- [Exercise prompt]:
Copy each line of the data below with the word "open".

- [Dataset content]:
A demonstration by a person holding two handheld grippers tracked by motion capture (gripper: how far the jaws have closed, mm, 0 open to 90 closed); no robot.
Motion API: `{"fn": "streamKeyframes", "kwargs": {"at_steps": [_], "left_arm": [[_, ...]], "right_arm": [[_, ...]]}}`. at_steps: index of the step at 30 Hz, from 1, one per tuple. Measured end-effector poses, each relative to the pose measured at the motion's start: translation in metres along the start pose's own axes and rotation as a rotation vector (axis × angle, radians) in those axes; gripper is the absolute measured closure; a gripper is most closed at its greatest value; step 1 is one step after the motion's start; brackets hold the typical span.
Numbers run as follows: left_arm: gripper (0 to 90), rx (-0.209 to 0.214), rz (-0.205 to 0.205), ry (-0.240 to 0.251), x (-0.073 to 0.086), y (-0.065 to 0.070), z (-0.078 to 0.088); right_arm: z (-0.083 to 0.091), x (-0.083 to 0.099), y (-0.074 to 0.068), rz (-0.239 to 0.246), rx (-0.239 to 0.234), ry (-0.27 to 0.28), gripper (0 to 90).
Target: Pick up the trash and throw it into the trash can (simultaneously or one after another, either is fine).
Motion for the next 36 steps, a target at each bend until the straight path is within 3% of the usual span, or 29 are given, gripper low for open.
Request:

- [Task response]:
A demonstration by a person holding two handheld grippers tracked by motion capture (gripper: how far the jaws have closed, mm, 0 open to 90 closed); no robot.
Motion for the next 36 steps, a target at each bend until the straight path is within 3% of the usual span, or 29 are given, gripper low for open.

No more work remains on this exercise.